Au début quand on découvre le festival d’Avignon, on apprend vite à différencier le In du Off.

Le in c’est une quarantaine de spectacles subventionnés ou les compagnies et acteurs sont invités, payés et jouent à guichets fermés.

Le Off c’est environ 1500 spectacles où chaque compagnie se bat, paye pour louer un créneau dans un théâtre et arpente les rues pour remplir sa salle.

 

Ce que j’ai compris petit à petit c’est que certains lieux louent un créneau pour remplir leur planning, mais d’autres font leur sélection, pour mettre en avant des spectacles qu’ils ont choisi.

 

J’ai compris cela il y a quelques années aux théâtres des brunes.

 

Puis j’ai entendu que certains théâtres du Off étaient aussi subventionnés.

 

Cette année j’ai eu la chance de rencontrer quelqu’un, qui rêve un Avignon autrement et qui depuis des années œuvre dans ce sens.

 

Laurent Rochut arrive en Avignon en 2012 avec l’idée d’un théâtre qui donnerait plus sa chance à la création et à l’accompagnement des compagnies.

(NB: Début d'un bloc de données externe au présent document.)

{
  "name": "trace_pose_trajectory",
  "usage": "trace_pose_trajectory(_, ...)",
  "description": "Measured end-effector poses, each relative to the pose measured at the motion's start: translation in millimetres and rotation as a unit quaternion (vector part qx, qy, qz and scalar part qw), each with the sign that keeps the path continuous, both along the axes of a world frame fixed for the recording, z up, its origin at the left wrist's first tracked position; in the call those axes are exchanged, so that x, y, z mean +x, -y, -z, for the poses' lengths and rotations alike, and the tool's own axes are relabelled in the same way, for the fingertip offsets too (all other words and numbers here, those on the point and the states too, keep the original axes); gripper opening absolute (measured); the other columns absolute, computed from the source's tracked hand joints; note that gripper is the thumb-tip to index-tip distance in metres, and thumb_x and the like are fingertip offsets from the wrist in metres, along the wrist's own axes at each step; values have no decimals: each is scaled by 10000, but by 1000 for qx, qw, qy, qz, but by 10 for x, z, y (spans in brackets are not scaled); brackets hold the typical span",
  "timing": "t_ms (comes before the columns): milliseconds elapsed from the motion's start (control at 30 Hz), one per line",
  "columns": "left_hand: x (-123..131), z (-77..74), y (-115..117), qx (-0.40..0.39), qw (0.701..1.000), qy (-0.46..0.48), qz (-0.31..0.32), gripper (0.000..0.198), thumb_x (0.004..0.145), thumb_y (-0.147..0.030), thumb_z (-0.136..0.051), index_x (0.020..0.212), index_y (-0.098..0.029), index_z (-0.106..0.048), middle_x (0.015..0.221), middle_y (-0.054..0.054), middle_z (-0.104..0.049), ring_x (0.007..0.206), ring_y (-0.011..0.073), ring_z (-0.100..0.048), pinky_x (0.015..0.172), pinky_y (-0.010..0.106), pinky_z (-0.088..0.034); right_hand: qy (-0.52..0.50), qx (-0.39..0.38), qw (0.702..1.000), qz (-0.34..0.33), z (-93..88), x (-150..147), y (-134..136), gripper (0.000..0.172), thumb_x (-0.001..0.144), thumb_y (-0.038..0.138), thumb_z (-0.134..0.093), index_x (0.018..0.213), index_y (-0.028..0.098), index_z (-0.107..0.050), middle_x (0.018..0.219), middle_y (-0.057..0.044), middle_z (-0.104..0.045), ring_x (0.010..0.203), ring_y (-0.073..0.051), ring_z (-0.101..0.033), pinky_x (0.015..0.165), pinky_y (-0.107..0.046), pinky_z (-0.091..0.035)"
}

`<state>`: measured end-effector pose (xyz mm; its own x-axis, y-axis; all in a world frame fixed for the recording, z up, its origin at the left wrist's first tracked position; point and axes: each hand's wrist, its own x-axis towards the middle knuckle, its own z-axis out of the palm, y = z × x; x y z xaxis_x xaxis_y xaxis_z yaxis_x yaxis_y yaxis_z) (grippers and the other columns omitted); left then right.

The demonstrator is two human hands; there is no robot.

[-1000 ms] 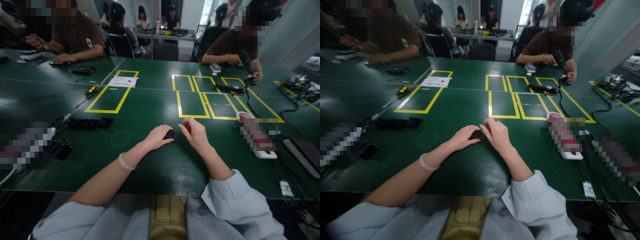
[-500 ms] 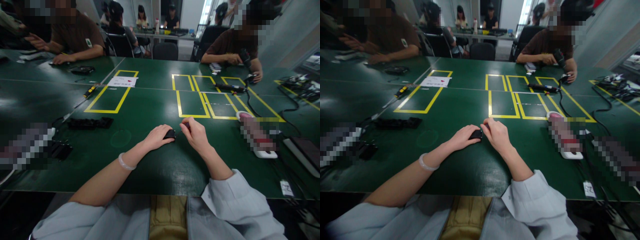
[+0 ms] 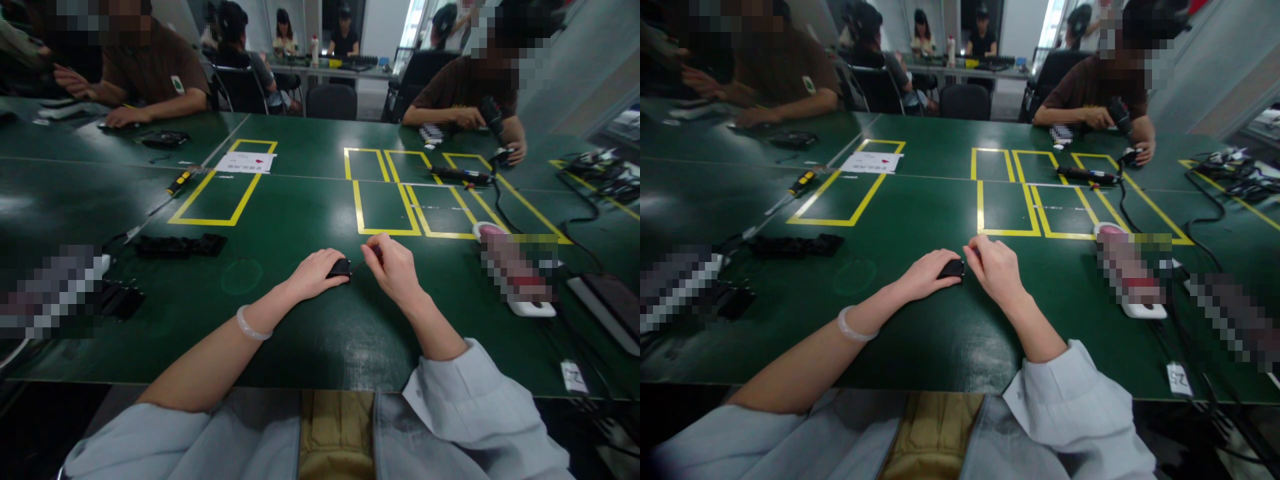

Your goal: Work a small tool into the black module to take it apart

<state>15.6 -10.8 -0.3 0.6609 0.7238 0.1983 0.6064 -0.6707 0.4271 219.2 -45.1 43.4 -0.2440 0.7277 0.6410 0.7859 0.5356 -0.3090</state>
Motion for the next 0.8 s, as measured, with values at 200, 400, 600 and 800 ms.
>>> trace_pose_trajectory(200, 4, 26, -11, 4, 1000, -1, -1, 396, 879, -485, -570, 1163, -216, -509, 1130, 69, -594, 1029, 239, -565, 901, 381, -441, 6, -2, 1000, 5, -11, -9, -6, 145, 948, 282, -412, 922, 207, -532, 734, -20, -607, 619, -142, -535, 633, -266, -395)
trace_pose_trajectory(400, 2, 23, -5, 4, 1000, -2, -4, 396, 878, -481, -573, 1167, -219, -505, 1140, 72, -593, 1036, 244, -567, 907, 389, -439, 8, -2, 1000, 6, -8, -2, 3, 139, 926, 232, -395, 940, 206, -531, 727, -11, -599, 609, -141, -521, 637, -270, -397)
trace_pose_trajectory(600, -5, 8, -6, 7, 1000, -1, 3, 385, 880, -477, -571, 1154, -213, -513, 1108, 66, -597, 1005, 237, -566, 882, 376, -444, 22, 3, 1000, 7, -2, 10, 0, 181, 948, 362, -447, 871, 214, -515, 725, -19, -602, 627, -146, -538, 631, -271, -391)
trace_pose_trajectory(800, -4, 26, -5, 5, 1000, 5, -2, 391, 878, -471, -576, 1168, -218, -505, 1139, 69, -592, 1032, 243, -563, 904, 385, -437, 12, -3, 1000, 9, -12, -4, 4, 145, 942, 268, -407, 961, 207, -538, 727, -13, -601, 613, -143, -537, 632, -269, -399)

En 2015, il devient directeur et programmateur du théâtre de l’Oulle et crée La Factory, c’est-à-dire la fabrique permanente d’art vivant à Avignon, un incubateur d’art vivant. Ouvert à toutes les disciples, théâtre, danse, musique, clown, spectacle visuel …En accompagnant ainsi toute l’année des compagnies émergentes, il leur propose du travail en résidence en mettant ses lieux et équipes à leur disposition.

Car si durant le festival le moindre lieu se transforme en théâtre, bien des lieux sont peu exploités à l’année alors que les compagnies ne savent pas toujours où travailler pour créer dans les meilleures conditions.

Son projet s’étoffe en 2018, avec un deuxième site, la Salle Tomasi, puis en 2021 avec La Chapelle des Antonins.

C’est donc aujourd’hui 3 salles qui accueilleront cet été 28 spectacles.

 

Alors aujourd’hui je me mets à rêver aussi, et si Avignon devenait vraiment plus que le Festival si connu en juillet, mais la ville de la création, ou chaque compagnie puisse s’épanouir et ne pas risquer sa situation sur un coup de dé. 

Si un spectacle sur 4 est vendu l’été combien de compagnie investisse et perde tout, combien sont exploitée par des salles qui louent des créneaux à des prix exorbitants.

Si plus de salle à l’image de La Factory pouvaient soutenir et accueillir gracieusement les compagnies dans toutes les étapes de l’écriture jusqu’à l’exploitation, Avignon et le théâtre s’en trouverait grandi.